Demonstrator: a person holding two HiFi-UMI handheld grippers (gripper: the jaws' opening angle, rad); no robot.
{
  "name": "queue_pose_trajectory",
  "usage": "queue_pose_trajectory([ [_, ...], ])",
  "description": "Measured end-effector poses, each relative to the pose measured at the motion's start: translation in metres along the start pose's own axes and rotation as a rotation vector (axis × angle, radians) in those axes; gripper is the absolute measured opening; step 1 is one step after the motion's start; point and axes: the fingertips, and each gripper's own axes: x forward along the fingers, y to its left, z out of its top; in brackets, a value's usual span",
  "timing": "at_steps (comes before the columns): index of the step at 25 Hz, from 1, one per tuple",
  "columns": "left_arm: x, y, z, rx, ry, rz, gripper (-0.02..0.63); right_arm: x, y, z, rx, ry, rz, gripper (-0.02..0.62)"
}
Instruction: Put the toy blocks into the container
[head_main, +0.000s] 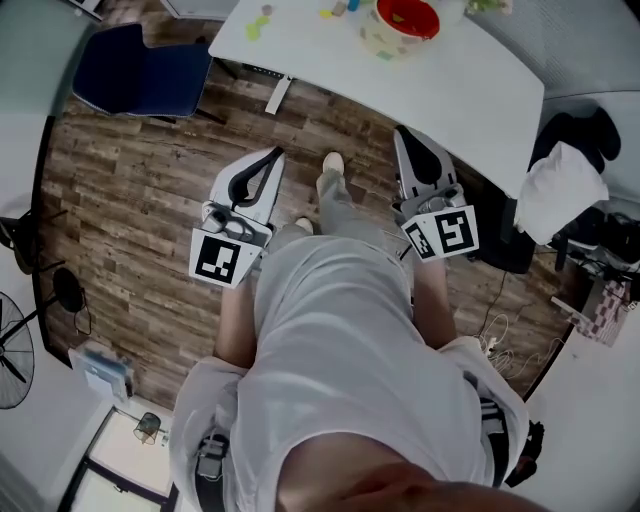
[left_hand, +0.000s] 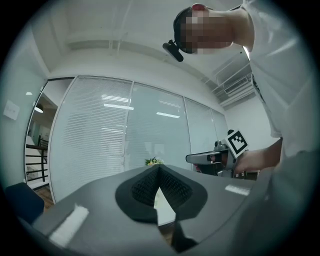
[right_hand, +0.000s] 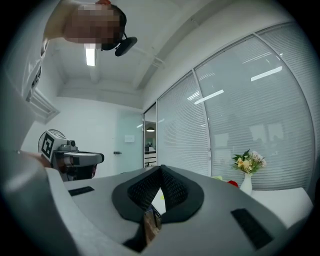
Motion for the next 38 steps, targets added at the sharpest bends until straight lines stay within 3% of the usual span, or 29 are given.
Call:
queue_pose_trajectory([
  [8,0.092,0.060,0.008,0.040,0.032,0.095,-0.005,0.100,-0.088,-0.015,0.040,0.052,0.065,-0.001],
  [13,0.135,0.091,0.015,0.067,0.035,0.141,-0.005,0.154,-0.143,-0.037,0.037,0.110,0.049,0.000],
  [17,0.166,0.109,0.012,0.073,0.041,0.132,-0.005,0.191,-0.169,-0.060,0.034,0.164,0.018,0.000],
  [27,0.235,0.171,0.006,0.015,0.002,0.057,-0.005,0.300,-0.180,-0.116,0.020,0.247,-0.141,-0.003],
  [30,0.245,0.190,0.002,0.008,0.008,0.036,-0.005,0.342,-0.187,-0.155,0.021,0.330,-0.188,-0.006],
  [34,0.248,0.209,-0.007,-0.019,0.021,0.024,-0.005,0.385,-0.213,-0.214,0.014,0.486,-0.323,-0.012],
  [35,0.248,0.212,-0.009,-0.026,0.026,0.020,-0.005,0.392,-0.223,-0.228,0.007,0.530,-0.362,0.002],
  [38,0.246,0.223,-0.017,-0.050,0.043,0.009,-0.005,0.407,-0.252,-0.269,0.056,0.633,-0.466,0.165],
])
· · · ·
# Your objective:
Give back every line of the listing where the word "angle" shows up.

# Answer space:
Demonstrator: a person holding two HiFi-UMI handheld grippers (gripper: the jaws' opening angle, rad); no robot.
  "description": "Measured end-effector poses, each relative to the pose measured at the motion's start: translation in metres along the start pose's own axes and rotation as a rotation vector (axis × angle, radians) in those axes; gripper is the absolute measured opening; step 1 is one step after the motion's start; point and axes: the fingertips, and each gripper's own axes: x forward along the fingers, y to its left, z out of its top; in brackets, a value's usual span",

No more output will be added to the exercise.